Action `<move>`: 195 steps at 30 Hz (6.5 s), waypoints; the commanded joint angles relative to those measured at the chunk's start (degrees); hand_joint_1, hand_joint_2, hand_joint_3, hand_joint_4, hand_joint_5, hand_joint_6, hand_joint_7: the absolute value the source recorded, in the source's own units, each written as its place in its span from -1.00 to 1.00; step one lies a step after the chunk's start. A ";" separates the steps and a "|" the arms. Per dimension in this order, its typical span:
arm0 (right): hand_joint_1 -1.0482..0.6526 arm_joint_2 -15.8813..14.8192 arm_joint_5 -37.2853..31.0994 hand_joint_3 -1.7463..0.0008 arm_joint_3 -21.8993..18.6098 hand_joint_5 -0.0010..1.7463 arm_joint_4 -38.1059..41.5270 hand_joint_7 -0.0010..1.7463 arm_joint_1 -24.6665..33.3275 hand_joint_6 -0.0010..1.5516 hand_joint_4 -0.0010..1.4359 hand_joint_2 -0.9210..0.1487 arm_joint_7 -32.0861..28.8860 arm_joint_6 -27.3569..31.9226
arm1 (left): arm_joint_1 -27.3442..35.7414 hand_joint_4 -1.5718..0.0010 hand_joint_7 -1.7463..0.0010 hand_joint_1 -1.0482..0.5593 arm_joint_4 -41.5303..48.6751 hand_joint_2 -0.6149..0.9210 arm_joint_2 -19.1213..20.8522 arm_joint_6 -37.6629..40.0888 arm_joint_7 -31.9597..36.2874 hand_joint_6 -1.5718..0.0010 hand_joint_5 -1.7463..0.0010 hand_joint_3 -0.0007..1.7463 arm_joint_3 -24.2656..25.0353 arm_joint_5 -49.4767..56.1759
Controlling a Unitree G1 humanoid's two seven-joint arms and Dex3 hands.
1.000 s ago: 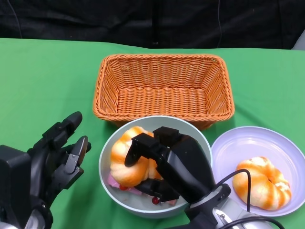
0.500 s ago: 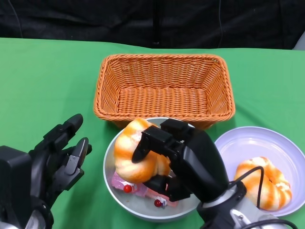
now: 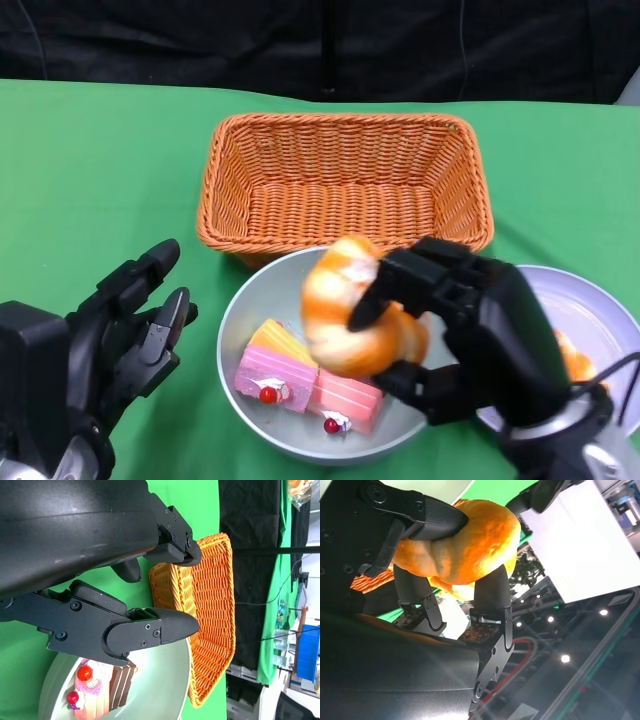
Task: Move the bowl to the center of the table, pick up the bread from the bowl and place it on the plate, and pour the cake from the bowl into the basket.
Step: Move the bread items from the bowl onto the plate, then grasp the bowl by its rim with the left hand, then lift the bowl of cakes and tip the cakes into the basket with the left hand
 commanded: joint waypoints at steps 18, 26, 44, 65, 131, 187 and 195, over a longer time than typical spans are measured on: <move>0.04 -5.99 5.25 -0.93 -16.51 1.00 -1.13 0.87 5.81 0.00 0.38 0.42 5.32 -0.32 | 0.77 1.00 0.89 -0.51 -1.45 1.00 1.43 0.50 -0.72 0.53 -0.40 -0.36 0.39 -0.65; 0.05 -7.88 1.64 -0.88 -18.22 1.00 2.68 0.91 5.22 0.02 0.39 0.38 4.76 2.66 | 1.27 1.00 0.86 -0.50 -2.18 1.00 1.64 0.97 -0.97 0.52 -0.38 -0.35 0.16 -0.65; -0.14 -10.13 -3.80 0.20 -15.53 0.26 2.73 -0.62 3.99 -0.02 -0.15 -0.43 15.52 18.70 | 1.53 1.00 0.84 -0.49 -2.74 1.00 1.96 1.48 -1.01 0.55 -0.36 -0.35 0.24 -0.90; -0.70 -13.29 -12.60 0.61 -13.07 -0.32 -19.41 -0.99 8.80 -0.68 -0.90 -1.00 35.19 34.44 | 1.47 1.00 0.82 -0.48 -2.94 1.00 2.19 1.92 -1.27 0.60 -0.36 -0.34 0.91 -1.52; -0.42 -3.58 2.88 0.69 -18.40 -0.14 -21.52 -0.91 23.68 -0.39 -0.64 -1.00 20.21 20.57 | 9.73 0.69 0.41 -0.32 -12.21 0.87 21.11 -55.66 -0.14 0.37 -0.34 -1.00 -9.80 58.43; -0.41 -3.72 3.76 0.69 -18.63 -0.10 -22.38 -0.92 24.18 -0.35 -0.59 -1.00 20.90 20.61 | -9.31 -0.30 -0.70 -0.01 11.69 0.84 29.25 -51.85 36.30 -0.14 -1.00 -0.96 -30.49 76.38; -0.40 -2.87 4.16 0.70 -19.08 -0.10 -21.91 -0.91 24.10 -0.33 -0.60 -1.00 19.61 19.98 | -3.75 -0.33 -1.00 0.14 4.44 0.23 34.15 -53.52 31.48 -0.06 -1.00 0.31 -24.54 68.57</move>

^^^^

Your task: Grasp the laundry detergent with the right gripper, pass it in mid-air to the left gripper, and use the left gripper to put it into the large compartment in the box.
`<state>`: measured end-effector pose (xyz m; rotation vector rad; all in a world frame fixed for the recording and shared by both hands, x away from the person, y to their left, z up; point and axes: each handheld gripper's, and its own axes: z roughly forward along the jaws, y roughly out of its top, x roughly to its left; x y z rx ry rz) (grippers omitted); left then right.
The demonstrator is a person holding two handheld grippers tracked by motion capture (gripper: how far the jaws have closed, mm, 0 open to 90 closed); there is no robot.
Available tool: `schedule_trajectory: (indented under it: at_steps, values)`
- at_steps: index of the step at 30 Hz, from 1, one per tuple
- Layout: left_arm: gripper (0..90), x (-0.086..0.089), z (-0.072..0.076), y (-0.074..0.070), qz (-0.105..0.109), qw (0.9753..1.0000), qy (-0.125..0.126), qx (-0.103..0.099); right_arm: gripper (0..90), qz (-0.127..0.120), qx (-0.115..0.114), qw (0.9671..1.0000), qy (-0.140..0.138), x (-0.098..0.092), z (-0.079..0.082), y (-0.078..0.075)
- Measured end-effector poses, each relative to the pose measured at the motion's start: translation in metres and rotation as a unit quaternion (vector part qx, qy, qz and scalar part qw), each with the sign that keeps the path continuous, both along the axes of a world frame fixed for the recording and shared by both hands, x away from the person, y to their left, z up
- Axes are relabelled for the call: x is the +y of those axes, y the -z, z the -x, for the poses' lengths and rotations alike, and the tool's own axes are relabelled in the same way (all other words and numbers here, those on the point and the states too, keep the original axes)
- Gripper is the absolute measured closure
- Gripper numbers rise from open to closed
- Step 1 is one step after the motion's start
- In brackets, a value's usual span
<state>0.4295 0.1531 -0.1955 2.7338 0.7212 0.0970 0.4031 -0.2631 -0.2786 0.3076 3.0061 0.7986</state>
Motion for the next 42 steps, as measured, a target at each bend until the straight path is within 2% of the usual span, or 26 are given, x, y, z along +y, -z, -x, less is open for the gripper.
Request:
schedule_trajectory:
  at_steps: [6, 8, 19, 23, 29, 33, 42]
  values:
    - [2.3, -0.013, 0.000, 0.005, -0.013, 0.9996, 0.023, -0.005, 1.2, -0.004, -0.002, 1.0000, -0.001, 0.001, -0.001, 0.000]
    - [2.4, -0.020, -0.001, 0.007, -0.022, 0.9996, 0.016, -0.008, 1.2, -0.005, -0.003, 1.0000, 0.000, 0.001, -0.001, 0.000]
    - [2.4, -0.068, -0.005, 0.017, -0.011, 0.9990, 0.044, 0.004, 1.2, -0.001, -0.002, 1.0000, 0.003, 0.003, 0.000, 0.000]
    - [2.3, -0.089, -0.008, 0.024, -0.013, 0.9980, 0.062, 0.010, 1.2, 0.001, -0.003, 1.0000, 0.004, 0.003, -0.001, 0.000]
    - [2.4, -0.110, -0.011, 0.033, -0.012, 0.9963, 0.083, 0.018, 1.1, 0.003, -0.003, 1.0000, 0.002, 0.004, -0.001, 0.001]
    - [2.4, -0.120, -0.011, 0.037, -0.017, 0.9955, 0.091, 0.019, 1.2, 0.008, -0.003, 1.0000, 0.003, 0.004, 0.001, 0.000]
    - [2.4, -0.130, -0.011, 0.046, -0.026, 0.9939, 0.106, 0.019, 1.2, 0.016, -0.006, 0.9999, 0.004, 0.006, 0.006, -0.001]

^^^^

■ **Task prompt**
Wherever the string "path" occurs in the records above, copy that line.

■ **Exercise output**
- Measured end-effector poses, each relative to the pose measured at the motion's start: translation in metres and rotation as a unit quaternion (vector part qx, qy, qz and scalar part qw), each with the sign that keeps the path continuous, both along the axes of a world frame fixed for the recording and shared by both hands, x away from the person, y to their left, z up
Motion for the next 42 steps, as measured, a target at each bend until the straight path is within 2% of the usual span, or 26 are given, x, y, z along +y, -z, -x, less is open for the gripper.

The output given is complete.